Some thoughts on Frames and Interaction Design

Michael Angeles brings my attention to David Malouf's latest post on language and interaction design.
In "The language we use," David Malouf discusses how ideas about user interaction can become so ingrained in what we are familiar with, that our language begins to reflect that familiarity.
It strikes me that a useful thinking tool on this topic may be the concept of Frames. I became aware of Frames, when Cognitive Psychologist George Lakoff popularized the idea in his book, Don't Think of an Elephant. However, the idea predates his use of it by 20 years, going back to 1974 and Sociologist Erving Goffman's Frame Analysis: An Essay on the Organization of Experience.

A simplistic description is that a frame is the subjective definition someone may assign to a situation and as such relies on the past experiences, culture and language that person uses for interpretation. Applying this to Dave's post, the "click" frame was being subconsciously applied by the student, based on his own past experiences with interactive technology, and this was limiting the range of imaginable solutions the student could devise to the problem.

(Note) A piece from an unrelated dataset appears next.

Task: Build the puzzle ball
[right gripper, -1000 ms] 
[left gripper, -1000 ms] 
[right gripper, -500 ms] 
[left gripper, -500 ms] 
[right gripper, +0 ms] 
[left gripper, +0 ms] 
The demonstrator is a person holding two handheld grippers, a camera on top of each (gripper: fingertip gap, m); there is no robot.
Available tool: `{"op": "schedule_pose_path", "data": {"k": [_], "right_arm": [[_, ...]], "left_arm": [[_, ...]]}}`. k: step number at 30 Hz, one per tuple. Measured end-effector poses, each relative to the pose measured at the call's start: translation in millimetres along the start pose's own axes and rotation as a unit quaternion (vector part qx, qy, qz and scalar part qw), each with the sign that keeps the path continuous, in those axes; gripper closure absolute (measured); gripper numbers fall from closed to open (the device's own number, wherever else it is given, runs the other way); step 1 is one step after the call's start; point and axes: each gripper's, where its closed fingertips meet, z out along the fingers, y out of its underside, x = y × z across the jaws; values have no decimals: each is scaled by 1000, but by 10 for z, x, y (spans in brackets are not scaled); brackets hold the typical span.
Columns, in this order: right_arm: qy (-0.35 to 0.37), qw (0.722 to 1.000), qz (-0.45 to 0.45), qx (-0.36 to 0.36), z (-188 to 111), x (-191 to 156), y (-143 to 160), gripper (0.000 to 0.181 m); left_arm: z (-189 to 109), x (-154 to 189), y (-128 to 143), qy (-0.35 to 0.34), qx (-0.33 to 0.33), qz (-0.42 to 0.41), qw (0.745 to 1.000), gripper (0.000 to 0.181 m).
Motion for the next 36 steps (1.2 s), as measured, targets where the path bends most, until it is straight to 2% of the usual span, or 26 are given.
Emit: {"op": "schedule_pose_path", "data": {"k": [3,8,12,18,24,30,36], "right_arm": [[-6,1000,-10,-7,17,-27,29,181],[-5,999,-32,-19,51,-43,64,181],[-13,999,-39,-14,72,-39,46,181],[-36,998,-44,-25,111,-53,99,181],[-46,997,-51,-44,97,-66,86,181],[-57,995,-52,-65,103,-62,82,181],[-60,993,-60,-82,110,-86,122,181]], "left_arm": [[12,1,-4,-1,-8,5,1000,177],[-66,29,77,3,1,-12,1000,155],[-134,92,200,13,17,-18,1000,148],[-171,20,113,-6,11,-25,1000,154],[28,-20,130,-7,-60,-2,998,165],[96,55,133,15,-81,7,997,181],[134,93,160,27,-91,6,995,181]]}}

Dave's suggestion for how to overcome this challenge is a good one:
...you need to deconstruct your language. Write it down. Write down your narrative of your interactions and look for affinities that develop around words and phrases and see if anything calls out to you the way the word “click” called out to me.
In addition to a little critical self-analysis, I'd add a technique I learned early in my training as a designer. Try to consciously re-frame the problem at hand. It's not a pencil, it's an instrument for writing. It's not a post-it, it's a portable reminding device. It's a simple technique but it can shake loose the subconscious frames that limit your thinking.